EXERCISE DESCRIPTION:
Output the listing below verbatim.

___

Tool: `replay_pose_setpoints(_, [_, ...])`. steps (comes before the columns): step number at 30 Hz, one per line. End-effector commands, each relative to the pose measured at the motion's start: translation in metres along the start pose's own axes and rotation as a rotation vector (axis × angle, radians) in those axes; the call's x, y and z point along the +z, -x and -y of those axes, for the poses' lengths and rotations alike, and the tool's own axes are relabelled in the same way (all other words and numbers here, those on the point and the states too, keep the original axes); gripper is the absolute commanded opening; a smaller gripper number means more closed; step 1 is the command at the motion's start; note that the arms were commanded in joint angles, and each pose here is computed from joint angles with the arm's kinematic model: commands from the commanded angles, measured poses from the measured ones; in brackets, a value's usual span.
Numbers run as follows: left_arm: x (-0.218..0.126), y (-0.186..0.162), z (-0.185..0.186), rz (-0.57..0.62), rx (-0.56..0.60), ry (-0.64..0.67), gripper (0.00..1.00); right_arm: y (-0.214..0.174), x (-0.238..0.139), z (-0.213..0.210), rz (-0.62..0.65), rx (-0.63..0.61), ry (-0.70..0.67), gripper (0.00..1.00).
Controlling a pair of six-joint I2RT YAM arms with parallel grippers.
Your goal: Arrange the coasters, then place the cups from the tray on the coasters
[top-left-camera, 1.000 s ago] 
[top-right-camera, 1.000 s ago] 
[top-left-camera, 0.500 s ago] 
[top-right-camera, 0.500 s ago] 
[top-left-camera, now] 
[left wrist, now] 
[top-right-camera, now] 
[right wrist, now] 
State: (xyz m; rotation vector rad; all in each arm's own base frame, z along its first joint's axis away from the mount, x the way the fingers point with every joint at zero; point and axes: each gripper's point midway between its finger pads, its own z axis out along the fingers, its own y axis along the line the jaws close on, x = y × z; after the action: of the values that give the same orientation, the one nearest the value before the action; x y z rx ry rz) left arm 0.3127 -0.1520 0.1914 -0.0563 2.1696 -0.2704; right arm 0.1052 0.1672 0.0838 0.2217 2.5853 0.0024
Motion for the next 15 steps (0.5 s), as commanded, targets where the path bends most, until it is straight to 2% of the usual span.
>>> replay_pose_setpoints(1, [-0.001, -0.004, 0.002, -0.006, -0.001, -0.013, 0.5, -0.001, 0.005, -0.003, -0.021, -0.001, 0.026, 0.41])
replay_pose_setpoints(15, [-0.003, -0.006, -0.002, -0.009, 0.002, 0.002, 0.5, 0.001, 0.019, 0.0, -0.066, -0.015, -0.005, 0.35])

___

ANSWER SECTION:
Tool: `replay_pose_setpoints(_, [_, ...])`. steps (comes before the columns): step number at 30 Hz, one per line. End-effector commands, each relative to the pose measured at the motion's start: translation in metres along the start pose's own axes and rotation as a rotation vector (axis × angle, radians) in those axes; the call's x, y and z point along the +z, -x and -y of those axes, for the poses' lengths and rotations alike, and the tool's own axes are relabelled in the same way (all other words and numbers here, those on the point and the states too, keep the original axes); gripper is the absolute commanded opening; a smaller gripper number means more closed; step 1 is the command at the motion's start; note that the arms were commanded in joint angles, and each pose here is computed from joint angles with the arm's kinematic model: commands from the commanded angles, measured poses from the measured ones; in brackets, a value's usual span.
Numbers run as follows: left_arm: x (-0.218..0.126), y (-0.186..0.162), z (-0.185..0.186), rz (-0.57..0.62), rx (-0.56..0.60), ry (-0.64..0.67), gripper (0.00..1.00); right_arm: y (-0.214..0.174), x (-0.238..0.139), z (-0.213..0.210), rz (-0.62..0.65), rx (-0.63..0.61), ry (-0.70..0.67), gripper (0.00..1.00).
Controlling a pair of six-joint I2RT YAM arms with parallel grippers.
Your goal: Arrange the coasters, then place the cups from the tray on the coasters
[top-left-camera, 1.000 s ago] 
[top-right-camera, 1.000 s ago] 
[top-left-camera, 0.500 s ago] 
[top-right-camera, 0.500 s ago] 
[top-left-camera, now] 
[left wrist, now] 
[top-right-camera, now] 
[right wrist, now] 
State: (xyz m; rotation vector rad; all in each arm's own base frame, z along its first joint's axis away from the mount, x the way the fingers point with every joint at zero; point and axes: each gripper's point midway between its finger pads, its own z axis out along the fingers, its own y axis along the line the jaws close on, x = y × z; after the action: of the values that give the same orientation, the one nearest the value before the action; x y z rx ry rz) left arm 0.3127 -0.1520 0.1914 -0.0563 2.1696 -0.2704; right arm 0.1052 0.1672 0.0838 0.2217 2.5853 0.0024
Motion for the next 15 steps (0.5 s), as commanded, targets where the path bends most, until it is straight to 2% of the usual span.
>>> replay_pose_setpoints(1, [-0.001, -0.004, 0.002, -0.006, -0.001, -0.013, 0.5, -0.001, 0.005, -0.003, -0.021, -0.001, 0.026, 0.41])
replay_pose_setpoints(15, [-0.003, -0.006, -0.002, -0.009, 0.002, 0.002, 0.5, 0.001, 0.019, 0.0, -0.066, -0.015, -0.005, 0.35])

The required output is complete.